** Problem to work on **
When you repeat the listing, keep every character as it is.

** Data provided **
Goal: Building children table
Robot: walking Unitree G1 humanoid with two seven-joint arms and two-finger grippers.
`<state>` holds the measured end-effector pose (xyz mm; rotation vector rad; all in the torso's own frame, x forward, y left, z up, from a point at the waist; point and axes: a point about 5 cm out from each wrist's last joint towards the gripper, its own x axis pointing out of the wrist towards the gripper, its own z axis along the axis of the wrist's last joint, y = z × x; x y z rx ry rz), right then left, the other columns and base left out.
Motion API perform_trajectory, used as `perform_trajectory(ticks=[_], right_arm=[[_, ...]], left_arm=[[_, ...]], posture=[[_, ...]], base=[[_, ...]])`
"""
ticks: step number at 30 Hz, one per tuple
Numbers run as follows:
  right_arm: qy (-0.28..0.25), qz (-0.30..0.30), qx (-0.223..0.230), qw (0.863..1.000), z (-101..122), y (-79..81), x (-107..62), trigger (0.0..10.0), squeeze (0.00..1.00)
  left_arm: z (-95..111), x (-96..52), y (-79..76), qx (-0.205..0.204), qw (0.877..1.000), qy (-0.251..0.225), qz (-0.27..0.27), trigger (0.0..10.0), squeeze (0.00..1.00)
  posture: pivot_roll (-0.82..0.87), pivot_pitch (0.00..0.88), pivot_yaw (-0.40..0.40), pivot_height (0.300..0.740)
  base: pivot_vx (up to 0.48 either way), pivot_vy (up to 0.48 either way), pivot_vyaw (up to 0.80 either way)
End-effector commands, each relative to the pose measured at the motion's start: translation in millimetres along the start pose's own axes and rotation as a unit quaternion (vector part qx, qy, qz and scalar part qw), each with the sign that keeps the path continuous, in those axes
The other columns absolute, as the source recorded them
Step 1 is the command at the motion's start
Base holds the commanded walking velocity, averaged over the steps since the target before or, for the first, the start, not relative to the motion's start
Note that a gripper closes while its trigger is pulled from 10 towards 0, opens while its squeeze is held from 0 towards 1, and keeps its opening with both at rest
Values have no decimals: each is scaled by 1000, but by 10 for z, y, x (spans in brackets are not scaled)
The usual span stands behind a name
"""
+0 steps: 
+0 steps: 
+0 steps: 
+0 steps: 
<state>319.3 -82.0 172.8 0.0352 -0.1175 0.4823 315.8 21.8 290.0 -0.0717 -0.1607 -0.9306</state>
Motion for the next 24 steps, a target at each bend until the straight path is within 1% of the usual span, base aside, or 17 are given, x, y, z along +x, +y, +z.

** Answer section **
Goal: Building children table
Robot: walking Unitree G1 humanoid with two seven-joint arms and two-finger grippers.
`<state>` holds the measured end-effector pose (xyz mm; rotation vector rad; all in the torso's own frame, x forward, y left, z up, from a point at the waist; point and axes: a point about 5 cm out from each wrist's last joint towards the gripper, its own x axis pointing out of the wrist towards the gripper, its own z axis along the axis of the wrist's last joint, y = z × x; x y z rx ry rz), right then left, the other columns and base left out.
Motion API perform_trajectory, used as `perform_trajectory(ticks=[_], right_arm=[[_, ...]], left_arm=[[_, ...]], posture=[[_, ...]], base=[[_, ...]])`
"""
ticks: step number at 30 Hz, one per tuple
Numbers run as follows:
  right_arm: qy (-0.28..0.25), qz (-0.30..0.30), qx (-0.223..0.230), qw (0.863..1.000), z (-101..122), y (-79..81), x (-107..62), trigger (0.0..10.0), squeeze (0.00..1.00)
  left_arm: z (-95..111), x (-96..52), y (-79..76), qx (-0.205..0.204), qw (0.877..1.000), qy (-0.251..0.225), qz (-0.27..0.27), trigger (0.0..10.0), squeeze (0.00..1.00)
  posture: pivot_roll (-0.82..0.87), pivot_pitch (0.00..0.88), pivot_yaw (-0.40..0.40), pivot_height (0.300..0.740)
  base: pivot_vx (up to 0.48 either way), pivot_vy (up to 0.48 either way), pivot_vyaw (up to 0.80 either way)
End-effector commands, each relative to the pose measured at the motion's start: translation in millimetres along the start pose's own axes and rotation as a unit quaternion (vector part qx, qy, qz and scalar part qw), each with the sign that keeps the path continuous, in those axes
The other columns absolute, as the source recorded them
Step 1 is the command at the motion's start
Base holds the commanded walking velocity, averaged over the steps since the target before or, for the first, the start, not relative to the motion's start
Note that a gripper closes while its trigger is pulled from 10 towards 0, opens while its squeeze is held from 0 towards 1, and keeps its opening with both at rest
Values have no decimals: each is scaled by 1000, but by 10 for z, y, x (spans in brackets are not scaled)
The usual span stands behind a name
"""
+0 steps: 
+0 steps: 
+0 steps: 
+0 steps: 
<state>319.3 -82.0 172.8 0.0352 -0.1175 0.4823 315.8 21.8 290.0 -0.0717 -0.1607 -0.9306</state>
Motion for the next 24 steps, a target at each bend until the straight path is within 1% of the usual span, base aside, or 17 are given, x, y, z along +x, +y, +z.

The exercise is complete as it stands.